May 13, 2020 - Politics & Policy

Court asks retired judge to examine whether Flynn committed perjury

President Donald Trump’s former National Security Adviser Michael Flynn leaves the E. Barrett Prettyman U.S. Courthouse on June 24, 2019 in Washington, DC.

President Trump’s former National Security Adviser Michael Flynn leaves the court in Washington, D.C., last June. Photo: Alex Wroblewski/Getty Images

A federal judge indicated President Trump's first national security adviser Michael Flynn could be held in contempt of court for perjury as he appointed an outsider on Wednesday to review the case.

Details: Federal Judge Emmet Sullivan said in an order he appointed retired judge John Gleeson "to present arguments in opposition to the government's Motion to Dismiss" and on "whether the Court should issue an Order to Show Cause why Mr. Flynn should not be held in criminal contempt for perjury."

Why it matters: It's the latest twist and a highly unusual move in the high-profile case that's prompted accusations from almost 2,000 former Department of Justice officials and former President Obama that Attorney General Bill Barr politicized the DOJ with its decision to drop charges to side with President Trump and his allies.

The big picture: Flynn is seeking to withdraw his guilty plea related to allegedly lying to the FBI about his contacts with Russia's ambassador to the U.S.

  • The DOJ said in its filing following a review of the case that the interview in which Flynn lied to the FBI "was untethered to, and unjustified by, the FBI’s counterintelligence investigation into Mr. Flynn," and "conducted without any legitimate investigative basis."
  • Trump has said he would consider bringing Flynn back into the administration, calling him "essentially exonerated" after FBI documents released as part of Flynn's effort to withdraw his guilty plea showed that bureau officials had asked whether their "goal" was "to get him to lie, so we can prosecute him or get him fired."

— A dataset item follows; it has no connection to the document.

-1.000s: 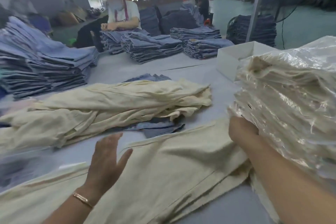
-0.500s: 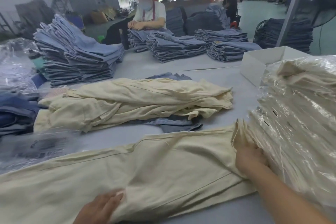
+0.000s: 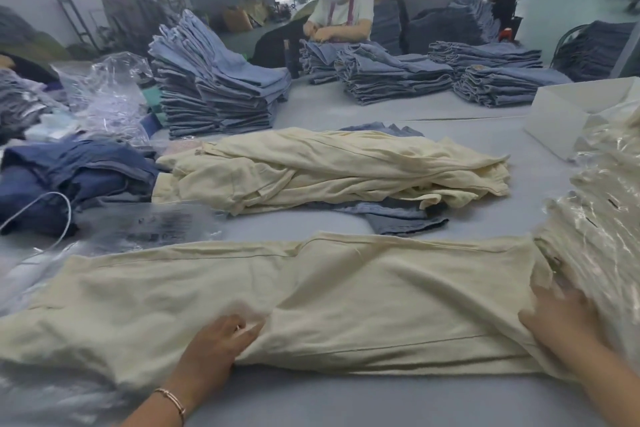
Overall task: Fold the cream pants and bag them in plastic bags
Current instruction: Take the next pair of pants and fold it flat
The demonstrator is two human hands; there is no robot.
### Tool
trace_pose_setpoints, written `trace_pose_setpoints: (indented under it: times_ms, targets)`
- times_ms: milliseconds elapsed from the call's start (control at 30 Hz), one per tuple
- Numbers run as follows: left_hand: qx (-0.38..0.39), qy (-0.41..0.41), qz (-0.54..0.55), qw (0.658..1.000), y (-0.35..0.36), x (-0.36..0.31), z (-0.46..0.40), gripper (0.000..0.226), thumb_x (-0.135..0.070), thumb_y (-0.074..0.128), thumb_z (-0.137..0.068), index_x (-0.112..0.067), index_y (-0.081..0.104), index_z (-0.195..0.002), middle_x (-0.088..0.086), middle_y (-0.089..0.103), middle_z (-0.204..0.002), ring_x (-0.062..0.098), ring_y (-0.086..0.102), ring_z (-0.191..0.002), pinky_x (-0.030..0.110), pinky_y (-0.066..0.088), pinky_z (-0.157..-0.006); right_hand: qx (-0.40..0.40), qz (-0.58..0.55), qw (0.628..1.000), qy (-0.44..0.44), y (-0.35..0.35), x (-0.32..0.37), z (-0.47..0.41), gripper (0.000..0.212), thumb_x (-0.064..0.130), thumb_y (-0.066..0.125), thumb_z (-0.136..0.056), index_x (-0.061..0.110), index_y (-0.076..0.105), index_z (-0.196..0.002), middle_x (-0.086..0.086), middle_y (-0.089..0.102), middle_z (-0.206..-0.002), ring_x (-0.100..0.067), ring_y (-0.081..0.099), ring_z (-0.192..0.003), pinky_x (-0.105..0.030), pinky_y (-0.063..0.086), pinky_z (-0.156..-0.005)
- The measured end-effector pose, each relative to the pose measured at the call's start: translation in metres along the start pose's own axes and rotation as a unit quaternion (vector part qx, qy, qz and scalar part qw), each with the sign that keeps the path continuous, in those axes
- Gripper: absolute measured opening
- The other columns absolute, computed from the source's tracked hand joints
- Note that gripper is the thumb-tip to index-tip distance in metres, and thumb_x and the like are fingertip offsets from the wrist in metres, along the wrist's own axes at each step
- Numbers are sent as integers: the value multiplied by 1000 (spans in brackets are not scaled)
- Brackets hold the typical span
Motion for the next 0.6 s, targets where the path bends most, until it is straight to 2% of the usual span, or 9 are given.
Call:
trace_pose_setpoints:
  times_ms: [133, 233, 300, 367, 433, 500, 533, 567, 600]
  targets:
    - [44, 2, -9, 999, 0, 15, 18, 65, -17, 37, -59, -33, 50, -121, -4, 58, -89, 12, 42, -82, 16, 50, -58, 38, 16, 998, 37, 6, -4, 15, 70, 36, 67, -77, 17, 40, -139, -13, 50, -136, -35, 47, -118, -34, 41, -98]
    - [58, -4, -1, 998, 1, 23, 32, 65, -18, 37, -58, -31, 59, -118, -4, 46, -96, 14, 41, -81, 17, 51, -56, 42, -42, 996, 69, 5, -6, 25, 36, 11, 66, -67, 13, 61, -103, -18, 64, -102, -36, 59, -94, -36, 50, -81]
    - [72, -16, -1, 997, 4, 21, 38, 67, -18, 36, -58, -31, 55, -121, -4, 41, -98, 14, 41, -81, 15, 50, -53, 29, -102, 992, 65, 4, -4, 32, 14, -2, 62, -66, 9, 56, -72, -17, 61, -78, -34, 59, -78, -33, 44, -64]
    - [80, -30, -7, 996, -2, 20, 43, 68, -18, 33, -57, -32, 46, -122, -4, 41, -100, 15, 50, -80, 14, 49, -51, -4, -169, 985, 30, -4, 2, 41, 28, -11, 59, -64, 10, 42, -57, -12, 50, -60, -28, 52, -63, -32, 32, -55]
    - [72, -47, -18, 996, -9, 19, 45, 73, -19, 30, -55, -33, 41, -126, -4, 47, -102, 15, 66, -73, 15, 49, -51, -49, -218, 975, 1, -16, 4, 50, 30, -15, 58, -66, 9, 41, -58, -10, 47, -57, -24, 45, -58, -33, 30, -54]
    - [94, -63, -9, 993, -9, 12, 48, 85, -18, 28, -56, -40, 22, -138, -3, 64, -101, 13, 71, -75, 18, 52, -54, -114, -259, 959, 0, -29, 0, 55, 24, -15, 60, -69, 6, 49, -66, -13, 53, -62, -24, 47, -59, -34, 33, -55]
    - [121, -68, -28, 990, -5, 9, 49, 88, -18, 28, -61, -44, 8, -142, 1, 68, -107, 14, 71, -87, 22, 54, -63, -127, -264, 956, -2, -34, 0, 59, 20, -13, 60, -72, 5, 52, -73, -16, 58, -69, -26, 51, -63, -35, 37, -57]
    - [118, -80, -43, 989, -6, 9, 48, 82, -18, 27, -69, -43, 2, -143, 6, 61, -127, 16, 63, -110, 28, 54, -81, -108, -249, 962, -8, -35, 2, 61, 17, -9, 59, -75, 5, 56, -84, -18, 63, -81, -29, 57, -73, -36, 41, -63]
    - [106, -98, -64, 987, -10, 13, 45, 77, -19, 24, -80, -41, -11, -145, 5, 38, -150, 17, 43, -134, 32, 42, -102, -60, -183, 981, -15, -32, 2, 62, 20, -2, 58, -80, 8, 58, -98, -17, 66, -97, -30, 61, -86, -35, 45, -71]
Point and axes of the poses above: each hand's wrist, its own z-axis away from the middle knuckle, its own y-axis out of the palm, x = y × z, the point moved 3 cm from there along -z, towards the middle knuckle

Of note: Gleeson, who was appointed to the federal bench in New York by former President Clinton, already expressed his views on Flynn's case in a Washington Post op-ed he co-authored earlier this week.

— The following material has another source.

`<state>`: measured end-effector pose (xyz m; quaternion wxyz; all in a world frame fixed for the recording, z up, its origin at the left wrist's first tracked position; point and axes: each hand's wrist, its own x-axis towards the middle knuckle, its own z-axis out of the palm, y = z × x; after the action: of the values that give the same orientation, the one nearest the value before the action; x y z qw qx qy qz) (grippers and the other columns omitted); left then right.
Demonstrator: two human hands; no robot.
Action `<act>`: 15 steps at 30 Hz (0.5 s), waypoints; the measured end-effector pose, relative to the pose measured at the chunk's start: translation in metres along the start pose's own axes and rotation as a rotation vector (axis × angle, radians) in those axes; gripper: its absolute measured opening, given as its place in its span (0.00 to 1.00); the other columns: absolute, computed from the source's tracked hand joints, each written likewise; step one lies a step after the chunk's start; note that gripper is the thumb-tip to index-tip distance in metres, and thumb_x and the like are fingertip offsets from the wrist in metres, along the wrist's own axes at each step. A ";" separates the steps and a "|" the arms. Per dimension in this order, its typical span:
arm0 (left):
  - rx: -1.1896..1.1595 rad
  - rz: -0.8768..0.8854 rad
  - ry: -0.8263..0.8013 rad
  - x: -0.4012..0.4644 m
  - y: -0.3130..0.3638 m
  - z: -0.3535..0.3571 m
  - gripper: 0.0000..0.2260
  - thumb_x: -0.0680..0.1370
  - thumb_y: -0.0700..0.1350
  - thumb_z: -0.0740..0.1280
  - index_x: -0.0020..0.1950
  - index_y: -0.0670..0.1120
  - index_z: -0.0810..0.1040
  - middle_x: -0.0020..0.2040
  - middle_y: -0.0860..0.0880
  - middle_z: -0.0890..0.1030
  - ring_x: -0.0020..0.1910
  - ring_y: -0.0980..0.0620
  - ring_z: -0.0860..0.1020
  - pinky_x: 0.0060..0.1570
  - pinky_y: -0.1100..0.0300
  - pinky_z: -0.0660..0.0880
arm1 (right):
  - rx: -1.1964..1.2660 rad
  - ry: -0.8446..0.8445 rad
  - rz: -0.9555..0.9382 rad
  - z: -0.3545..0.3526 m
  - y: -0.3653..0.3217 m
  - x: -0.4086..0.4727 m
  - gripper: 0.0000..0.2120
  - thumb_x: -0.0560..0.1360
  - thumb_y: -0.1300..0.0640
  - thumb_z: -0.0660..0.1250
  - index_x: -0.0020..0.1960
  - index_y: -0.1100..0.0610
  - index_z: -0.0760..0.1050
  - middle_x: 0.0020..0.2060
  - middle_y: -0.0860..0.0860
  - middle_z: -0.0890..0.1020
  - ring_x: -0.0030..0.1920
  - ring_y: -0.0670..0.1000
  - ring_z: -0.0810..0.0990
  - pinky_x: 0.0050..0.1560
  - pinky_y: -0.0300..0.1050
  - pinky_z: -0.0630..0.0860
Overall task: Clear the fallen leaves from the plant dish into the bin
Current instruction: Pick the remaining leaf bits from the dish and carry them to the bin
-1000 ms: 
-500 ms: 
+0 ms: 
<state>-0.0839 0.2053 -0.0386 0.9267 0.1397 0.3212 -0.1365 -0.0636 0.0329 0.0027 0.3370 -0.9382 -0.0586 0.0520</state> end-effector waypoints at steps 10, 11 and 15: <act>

  • "Government motions to dismiss at this stage are virtually unheard of,” Gleeson and his co-authors wrote. "There has been nothing regular about the department’s effort to dismiss the Flynn case. The record reeks of improper political influence."
  • After the judge's decision, Trump retweeted a report on two Republican senators releasing a declassified list from acting Director of National Intelligence Richard Grenell naming the Obama administration officials who asked to "unmask" Flynn's identity when he was under government surveillance.